Exercise — Keep to one stretch of the data below, the lines from the one with "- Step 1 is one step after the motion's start" up to and including the one with "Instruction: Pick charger", and return that stretch exactly.
-------- Provided data
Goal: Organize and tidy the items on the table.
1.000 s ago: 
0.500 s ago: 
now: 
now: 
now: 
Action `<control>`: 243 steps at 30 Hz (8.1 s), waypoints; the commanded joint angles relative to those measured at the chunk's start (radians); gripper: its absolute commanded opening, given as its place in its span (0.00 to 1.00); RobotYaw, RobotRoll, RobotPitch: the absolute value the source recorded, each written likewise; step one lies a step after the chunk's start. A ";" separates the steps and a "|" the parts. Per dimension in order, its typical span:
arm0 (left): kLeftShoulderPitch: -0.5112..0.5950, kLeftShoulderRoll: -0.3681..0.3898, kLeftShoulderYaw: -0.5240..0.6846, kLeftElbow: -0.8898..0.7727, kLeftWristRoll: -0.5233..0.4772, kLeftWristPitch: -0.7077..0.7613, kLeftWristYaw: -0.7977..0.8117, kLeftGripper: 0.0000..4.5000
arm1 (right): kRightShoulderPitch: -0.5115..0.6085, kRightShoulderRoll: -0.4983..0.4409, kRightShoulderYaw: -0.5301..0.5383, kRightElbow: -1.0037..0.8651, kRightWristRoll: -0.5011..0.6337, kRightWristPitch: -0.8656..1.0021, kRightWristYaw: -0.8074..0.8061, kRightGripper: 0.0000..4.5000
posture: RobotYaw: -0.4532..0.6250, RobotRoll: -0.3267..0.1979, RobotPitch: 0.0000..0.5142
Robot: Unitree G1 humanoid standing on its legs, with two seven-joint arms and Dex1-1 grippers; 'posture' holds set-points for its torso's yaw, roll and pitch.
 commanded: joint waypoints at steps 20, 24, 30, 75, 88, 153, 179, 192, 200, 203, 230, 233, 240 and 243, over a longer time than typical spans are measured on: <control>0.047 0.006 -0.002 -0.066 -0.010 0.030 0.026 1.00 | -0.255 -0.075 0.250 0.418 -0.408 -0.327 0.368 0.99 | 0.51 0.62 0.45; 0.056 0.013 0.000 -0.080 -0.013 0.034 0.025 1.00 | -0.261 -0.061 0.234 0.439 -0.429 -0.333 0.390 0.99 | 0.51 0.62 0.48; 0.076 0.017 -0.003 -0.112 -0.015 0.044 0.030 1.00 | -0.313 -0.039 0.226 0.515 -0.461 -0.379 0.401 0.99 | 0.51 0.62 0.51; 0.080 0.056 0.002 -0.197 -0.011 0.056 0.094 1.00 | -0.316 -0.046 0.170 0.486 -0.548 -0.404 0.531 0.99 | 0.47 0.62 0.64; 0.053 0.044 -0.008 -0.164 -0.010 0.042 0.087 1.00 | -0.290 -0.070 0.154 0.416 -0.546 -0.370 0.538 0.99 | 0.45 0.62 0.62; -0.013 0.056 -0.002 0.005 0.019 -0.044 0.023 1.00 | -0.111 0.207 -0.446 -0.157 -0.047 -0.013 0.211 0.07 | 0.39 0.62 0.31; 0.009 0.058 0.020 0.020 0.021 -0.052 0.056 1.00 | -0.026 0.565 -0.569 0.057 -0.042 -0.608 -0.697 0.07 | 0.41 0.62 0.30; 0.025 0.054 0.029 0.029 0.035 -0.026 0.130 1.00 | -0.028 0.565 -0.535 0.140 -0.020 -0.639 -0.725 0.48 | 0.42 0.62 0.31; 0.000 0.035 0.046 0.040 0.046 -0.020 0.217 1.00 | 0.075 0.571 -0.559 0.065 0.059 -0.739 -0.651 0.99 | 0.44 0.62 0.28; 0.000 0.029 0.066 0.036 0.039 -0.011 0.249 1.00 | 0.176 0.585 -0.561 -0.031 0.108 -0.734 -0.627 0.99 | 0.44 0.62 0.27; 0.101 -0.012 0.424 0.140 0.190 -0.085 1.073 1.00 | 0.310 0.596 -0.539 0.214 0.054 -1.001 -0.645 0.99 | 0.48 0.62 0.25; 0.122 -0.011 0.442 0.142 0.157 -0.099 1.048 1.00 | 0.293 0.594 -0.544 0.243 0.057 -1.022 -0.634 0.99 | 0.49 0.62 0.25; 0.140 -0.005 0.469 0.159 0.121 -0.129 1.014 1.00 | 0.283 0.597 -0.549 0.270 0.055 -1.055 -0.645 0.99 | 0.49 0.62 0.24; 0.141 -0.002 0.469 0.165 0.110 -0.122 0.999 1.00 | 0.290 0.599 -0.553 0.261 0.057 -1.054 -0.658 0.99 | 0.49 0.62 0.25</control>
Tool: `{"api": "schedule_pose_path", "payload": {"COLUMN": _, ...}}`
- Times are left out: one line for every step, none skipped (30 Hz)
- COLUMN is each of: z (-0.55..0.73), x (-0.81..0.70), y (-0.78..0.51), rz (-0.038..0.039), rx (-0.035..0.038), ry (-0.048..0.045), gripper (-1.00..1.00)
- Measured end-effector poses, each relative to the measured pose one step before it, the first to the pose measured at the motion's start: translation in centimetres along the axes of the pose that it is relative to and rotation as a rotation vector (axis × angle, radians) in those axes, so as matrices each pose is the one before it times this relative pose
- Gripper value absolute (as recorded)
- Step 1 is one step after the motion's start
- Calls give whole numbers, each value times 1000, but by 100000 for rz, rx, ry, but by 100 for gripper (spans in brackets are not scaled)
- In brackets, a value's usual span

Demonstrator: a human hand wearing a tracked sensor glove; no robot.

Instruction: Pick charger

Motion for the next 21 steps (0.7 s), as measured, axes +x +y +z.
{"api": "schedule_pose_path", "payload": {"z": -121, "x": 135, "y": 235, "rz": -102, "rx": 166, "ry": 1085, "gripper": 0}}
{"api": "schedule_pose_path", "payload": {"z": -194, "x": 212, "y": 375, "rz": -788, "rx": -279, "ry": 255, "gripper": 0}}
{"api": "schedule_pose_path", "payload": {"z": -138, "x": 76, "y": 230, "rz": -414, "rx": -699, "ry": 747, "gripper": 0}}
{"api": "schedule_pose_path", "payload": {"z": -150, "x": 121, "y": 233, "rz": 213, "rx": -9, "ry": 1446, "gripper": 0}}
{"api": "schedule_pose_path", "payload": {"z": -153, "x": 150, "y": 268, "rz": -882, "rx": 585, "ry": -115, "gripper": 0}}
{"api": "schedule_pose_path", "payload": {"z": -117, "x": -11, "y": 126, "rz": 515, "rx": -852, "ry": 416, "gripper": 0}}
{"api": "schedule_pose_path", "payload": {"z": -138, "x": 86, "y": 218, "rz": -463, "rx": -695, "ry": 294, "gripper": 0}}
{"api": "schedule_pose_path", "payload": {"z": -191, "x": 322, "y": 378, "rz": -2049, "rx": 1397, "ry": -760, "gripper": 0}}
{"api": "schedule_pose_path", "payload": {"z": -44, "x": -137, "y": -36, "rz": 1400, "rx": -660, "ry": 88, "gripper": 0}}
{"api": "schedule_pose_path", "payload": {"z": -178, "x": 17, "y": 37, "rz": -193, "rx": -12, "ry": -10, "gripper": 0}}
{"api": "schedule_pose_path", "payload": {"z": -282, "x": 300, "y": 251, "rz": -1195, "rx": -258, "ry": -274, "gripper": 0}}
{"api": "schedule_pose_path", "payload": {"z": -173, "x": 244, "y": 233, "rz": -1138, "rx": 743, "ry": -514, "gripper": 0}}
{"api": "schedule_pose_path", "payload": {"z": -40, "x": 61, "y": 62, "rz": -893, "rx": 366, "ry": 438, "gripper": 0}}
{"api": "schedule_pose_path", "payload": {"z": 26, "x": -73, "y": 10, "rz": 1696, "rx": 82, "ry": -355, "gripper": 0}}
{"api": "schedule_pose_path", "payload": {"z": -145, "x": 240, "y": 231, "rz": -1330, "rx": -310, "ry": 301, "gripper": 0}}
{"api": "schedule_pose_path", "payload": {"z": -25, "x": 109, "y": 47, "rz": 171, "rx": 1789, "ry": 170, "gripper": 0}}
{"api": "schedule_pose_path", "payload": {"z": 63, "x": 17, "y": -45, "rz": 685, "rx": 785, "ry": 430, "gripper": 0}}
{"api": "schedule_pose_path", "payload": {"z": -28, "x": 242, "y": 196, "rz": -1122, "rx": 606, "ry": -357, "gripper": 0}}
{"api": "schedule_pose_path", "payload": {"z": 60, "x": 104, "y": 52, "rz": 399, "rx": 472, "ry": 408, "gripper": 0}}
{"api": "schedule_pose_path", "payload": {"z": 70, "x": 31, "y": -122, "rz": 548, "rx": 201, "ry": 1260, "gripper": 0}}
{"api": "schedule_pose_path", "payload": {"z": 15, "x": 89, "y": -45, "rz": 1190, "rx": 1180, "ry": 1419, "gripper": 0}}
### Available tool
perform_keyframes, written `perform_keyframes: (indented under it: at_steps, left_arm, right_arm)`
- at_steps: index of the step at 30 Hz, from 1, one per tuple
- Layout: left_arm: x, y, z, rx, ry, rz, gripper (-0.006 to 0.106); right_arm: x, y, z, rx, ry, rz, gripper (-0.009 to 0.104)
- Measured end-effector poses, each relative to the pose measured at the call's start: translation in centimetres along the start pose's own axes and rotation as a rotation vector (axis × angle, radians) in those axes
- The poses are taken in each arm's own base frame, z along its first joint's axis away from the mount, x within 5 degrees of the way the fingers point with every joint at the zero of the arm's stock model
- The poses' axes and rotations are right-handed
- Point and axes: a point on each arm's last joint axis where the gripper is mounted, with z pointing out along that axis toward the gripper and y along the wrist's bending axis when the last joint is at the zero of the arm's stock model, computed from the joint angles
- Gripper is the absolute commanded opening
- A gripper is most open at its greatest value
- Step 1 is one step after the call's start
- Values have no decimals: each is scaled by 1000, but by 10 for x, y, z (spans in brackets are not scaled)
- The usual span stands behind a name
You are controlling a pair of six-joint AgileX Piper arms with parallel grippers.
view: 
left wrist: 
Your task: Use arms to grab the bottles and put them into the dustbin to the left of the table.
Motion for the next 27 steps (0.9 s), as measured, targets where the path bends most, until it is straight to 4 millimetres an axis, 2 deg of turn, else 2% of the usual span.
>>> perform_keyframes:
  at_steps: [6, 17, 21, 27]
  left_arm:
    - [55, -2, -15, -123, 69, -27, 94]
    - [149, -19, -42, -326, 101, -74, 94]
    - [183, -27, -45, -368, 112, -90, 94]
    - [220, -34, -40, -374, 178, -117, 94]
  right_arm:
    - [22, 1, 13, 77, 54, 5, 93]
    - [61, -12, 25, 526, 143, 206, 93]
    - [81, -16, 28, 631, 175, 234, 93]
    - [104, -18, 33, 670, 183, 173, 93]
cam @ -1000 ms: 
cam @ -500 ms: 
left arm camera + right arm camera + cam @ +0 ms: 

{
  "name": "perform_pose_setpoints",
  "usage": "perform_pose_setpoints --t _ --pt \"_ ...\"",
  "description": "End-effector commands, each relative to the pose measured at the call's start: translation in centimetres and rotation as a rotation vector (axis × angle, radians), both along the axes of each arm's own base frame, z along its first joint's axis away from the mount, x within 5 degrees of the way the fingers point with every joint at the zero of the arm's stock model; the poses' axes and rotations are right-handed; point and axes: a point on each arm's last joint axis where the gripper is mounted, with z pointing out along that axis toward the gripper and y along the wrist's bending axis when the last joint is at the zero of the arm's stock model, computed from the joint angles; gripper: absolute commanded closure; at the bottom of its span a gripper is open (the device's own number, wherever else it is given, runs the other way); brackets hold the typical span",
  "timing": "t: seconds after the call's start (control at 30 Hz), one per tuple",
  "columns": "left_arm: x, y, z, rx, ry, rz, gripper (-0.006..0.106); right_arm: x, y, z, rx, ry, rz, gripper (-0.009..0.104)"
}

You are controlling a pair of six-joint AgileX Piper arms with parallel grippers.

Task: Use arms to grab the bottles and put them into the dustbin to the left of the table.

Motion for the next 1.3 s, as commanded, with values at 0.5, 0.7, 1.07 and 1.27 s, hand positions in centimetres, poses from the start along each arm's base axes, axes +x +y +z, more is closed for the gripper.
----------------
Answer for the task —
- Step 1 is one step after the motion's start
- Calls give whole numbers, each value times 1000, but by 100000 for rz, rx, ry, but by 100 for gripper (spans in brackets are not scaled)
- In brackets, a value's usual span

Demonstrator: a human hand wearing a tracked sensor glove; no robot.

Instruction: Pick charger

The exercise asks for nothing further.